### YOUR TASK
Please give back the listing below word for word and drop any images.
● ● ● ●
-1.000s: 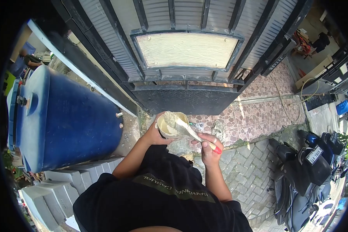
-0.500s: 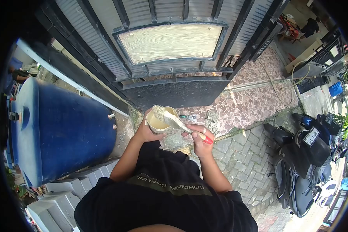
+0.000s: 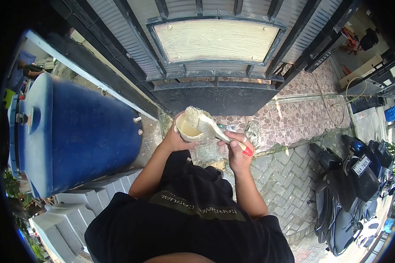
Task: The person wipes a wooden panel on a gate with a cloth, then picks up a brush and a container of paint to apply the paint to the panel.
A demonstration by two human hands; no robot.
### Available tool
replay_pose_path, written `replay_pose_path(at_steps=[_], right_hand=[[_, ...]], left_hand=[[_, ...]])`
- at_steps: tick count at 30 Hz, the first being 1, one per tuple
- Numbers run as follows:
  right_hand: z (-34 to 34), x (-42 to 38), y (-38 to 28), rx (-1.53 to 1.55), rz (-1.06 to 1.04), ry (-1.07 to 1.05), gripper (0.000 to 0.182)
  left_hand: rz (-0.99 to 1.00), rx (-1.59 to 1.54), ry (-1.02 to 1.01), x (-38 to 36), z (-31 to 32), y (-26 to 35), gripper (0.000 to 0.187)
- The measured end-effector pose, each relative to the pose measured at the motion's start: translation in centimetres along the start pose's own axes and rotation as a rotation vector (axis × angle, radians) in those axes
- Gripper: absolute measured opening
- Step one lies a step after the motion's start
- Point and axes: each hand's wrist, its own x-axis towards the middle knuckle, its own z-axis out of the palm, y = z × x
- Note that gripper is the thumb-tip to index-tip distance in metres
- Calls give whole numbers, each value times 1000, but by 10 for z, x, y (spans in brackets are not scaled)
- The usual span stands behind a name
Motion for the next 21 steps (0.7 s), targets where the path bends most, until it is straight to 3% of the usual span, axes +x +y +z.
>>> replay_pose_path(at_steps=[10,14,21], right_hand=[[9,29,24,99,-24,-37,31],[15,42,33,70,36,-3,41],[16,78,63,-82,-110,45,55]], left_hand=[[-45,-2,122,24,-12,-9,101],[15,50,130,40,-20,-26,102],[-25,-25,169,73,-35,-50,99]])
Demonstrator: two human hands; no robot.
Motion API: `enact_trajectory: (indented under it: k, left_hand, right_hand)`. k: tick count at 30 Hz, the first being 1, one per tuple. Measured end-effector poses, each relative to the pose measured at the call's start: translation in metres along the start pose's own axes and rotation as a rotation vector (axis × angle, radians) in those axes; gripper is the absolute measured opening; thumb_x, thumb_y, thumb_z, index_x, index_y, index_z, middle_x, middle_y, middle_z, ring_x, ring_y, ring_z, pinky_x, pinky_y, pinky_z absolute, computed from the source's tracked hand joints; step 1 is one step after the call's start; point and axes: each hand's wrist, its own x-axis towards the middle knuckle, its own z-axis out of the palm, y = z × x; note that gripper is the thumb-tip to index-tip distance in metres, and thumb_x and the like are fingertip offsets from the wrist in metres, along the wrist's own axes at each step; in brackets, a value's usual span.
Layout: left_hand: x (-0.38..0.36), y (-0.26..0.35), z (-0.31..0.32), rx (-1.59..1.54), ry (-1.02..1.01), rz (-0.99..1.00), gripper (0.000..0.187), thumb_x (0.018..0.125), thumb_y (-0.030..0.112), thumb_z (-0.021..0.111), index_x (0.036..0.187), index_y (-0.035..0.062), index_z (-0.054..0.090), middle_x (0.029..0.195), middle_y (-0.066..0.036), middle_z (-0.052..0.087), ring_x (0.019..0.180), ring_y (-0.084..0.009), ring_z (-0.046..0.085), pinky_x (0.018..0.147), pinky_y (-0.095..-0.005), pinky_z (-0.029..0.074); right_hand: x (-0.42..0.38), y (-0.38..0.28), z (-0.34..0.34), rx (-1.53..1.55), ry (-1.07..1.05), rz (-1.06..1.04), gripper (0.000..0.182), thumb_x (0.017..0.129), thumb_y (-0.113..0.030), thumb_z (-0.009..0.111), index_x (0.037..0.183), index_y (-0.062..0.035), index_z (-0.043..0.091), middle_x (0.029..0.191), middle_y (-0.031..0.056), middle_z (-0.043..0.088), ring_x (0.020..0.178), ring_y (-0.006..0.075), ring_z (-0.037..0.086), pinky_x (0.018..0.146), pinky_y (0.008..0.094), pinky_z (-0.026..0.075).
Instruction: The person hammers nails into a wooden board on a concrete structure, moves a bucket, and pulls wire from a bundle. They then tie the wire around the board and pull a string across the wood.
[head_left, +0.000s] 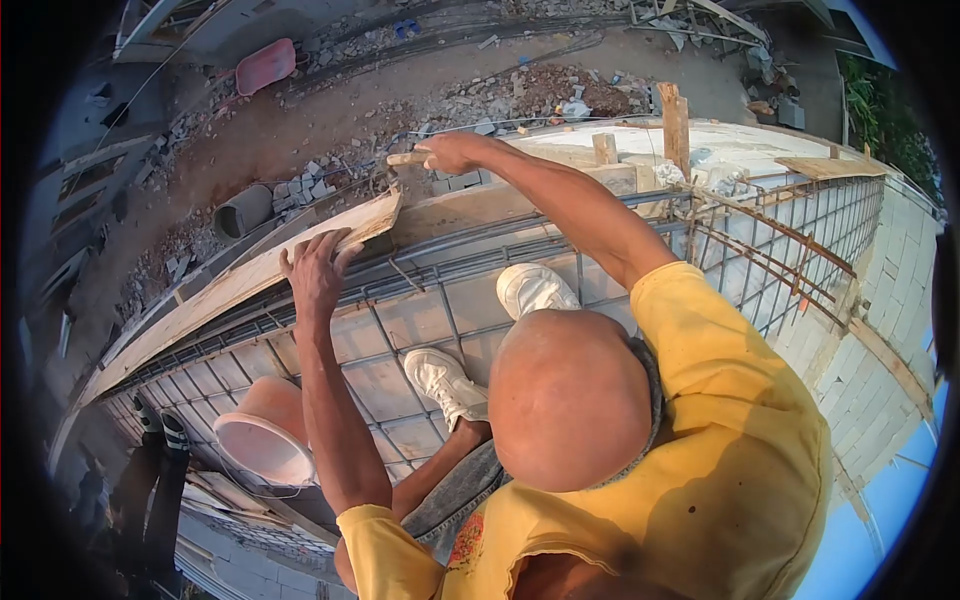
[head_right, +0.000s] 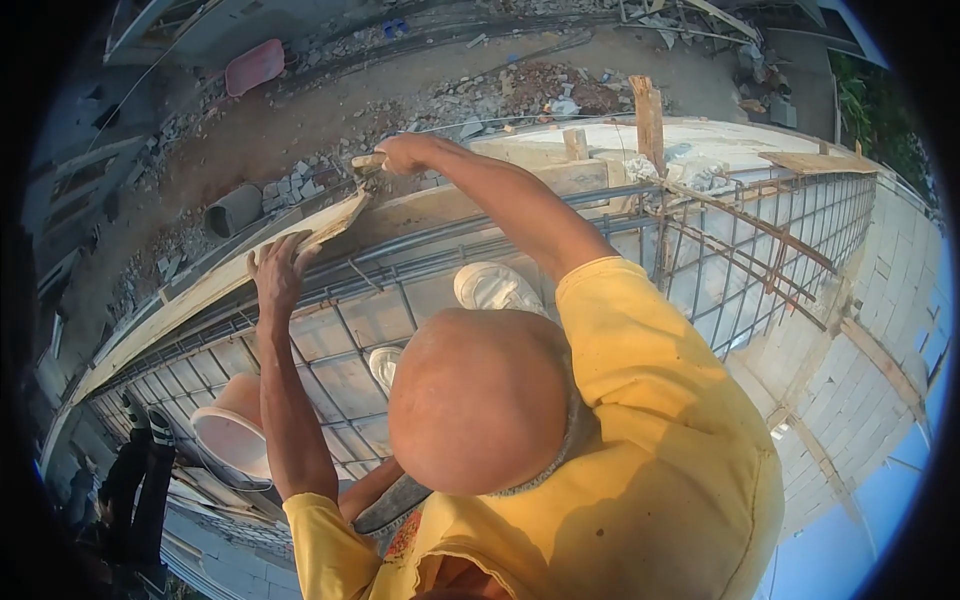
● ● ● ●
### SOLVED PROBLEM
-1.000s: 
-0.500s: 
+0.000s: 
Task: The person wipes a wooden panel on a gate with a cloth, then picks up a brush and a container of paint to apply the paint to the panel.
A demonstration by two human hands; no robot.
### Available tool
replay_pose_path, written `replay_pose_path(at_steps=[_], right_hand=[[_, ...]], left_hand=[[_, ...]])`
- at_steps: tick count at 30 Hz, the first being 1, one per tuple
- Numbers run as follows:
  right_hand: z (-34 to 34), x (-42 to 38), y (-38 to 28), rx (-1.53 to 1.55), rz (-1.06 to 1.04), ry (-1.07 to 1.05), gripper (0.000 to 0.182)
  left_hand: rz (-0.99 to 1.00), rx (-1.59 to 1.54), ry (-1.02 to 1.01), x (-38 to 36), z (-31 to 32), y (-26 to 35), gripper (0.000 to 0.187)
- The measured end-effector pose, each relative to the pose measured at the motion's start: translation in centimetres along the start pose's own axes and rotation as a rotation vector (axis × angle, radians) in those axes
- Gripper: absolute measured opening
- Step one lies a step after the motion's start
- Point and axes: each hand's wrist, its own x-axis towards the middle knuckle, its own z-axis out of the palm, y = z × x
- Note that gripper is the thumb-tip to index-tip distance in metres
- Calls give whole numbers, each value times 1000, but by 10 for z, x, y (spans in brackets are not scaled)
- The usual span stands behind a name
Motion for the next 21 steps (0.7 s), targets where the path bends most, until it is straight to 3% of the usual span, axes +x +y +z.
>>> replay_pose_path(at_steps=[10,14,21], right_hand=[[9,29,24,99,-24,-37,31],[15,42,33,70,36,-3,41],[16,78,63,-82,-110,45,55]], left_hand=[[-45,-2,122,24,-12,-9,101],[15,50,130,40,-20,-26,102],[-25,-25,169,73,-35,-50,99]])
Demonstrator: two human hands; no robot.
Motion API: `enact_trajectory: (indented under it: k, left_hand, right_hand)`. k: tick count at 30 Hz, the first being 1, one per tuple. Measured end-effector poses, each relative to the pose measured at the call's start: translation in metres along the start pose's own axes and rotation as a rotation vector (axis × angle, radians) in those axes; gripper is the absolute measured opening; thumb_x, thumb_y, thumb_z, index_x, index_y, index_z, middle_x, middle_y, middle_z, ring_x, ring_y, ring_z, pinky_x, pinky_y, pinky_z absolute, computed from the source's tracked hand joints; step 1 is one step after the call's start; point and axes: each hand's wrist, its own x-axis towards the middle knuckle, its own z-axis out of the palm, y = z × x; note that gripper is the thumb-tip to index-tip distance in metres, and thumb_x and the like are fingertip offsets from the wrist in metres, along the wrist's own axes at each step; in brackets, a value's usual span.
Layout: left_hand: x (-0.38..0.36), y (-0.26..0.35), z (-0.31..0.32), rx (-1.59..1.54), ry (-1.02..1.01), rz (-0.99..1.00), gripper (0.000..0.187), thumb_x (0.018..0.125), thumb_y (-0.030..0.112), thumb_z (-0.021..0.111), index_x (0.036..0.187), index_y (-0.035..0.062), index_z (-0.054..0.090), middle_x (0.029..0.195), middle_y (-0.066..0.036), middle_z (-0.052..0.087), ring_x (0.019..0.180), ring_y (-0.084..0.009), ring_z (-0.046..0.085), pinky_x (0.018..0.147), pinky_y (-0.095..-0.005), pinky_z (-0.029..0.074); right_hand: x (-0.42..0.38), y (-0.38..0.28), z (-0.34..0.34), rx (-1.53..1.55), ry (-1.07..1.05), rz (-1.06..1.04), gripper (0.000..0.182), thumb_x (0.017..0.129), thumb_y (-0.113..0.030), thumb_z (-0.009..0.111), index_x (0.037..0.183), index_y (-0.062..0.035), index_z (-0.043..0.091), middle_x (0.029..0.191), middle_y (-0.031..0.056), middle_z (-0.043..0.088), ring_x (0.020..0.178), ring_y (-0.006..0.075), ring_z (-0.037..0.086), pinky_x (0.018..0.146), pinky_y (0.008..0.094), pinky_z (-0.026..0.075).
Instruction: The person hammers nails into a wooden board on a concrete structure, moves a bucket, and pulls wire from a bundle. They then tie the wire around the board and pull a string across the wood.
[head_left, +0.000s] 
[head_right, +0.000s] 

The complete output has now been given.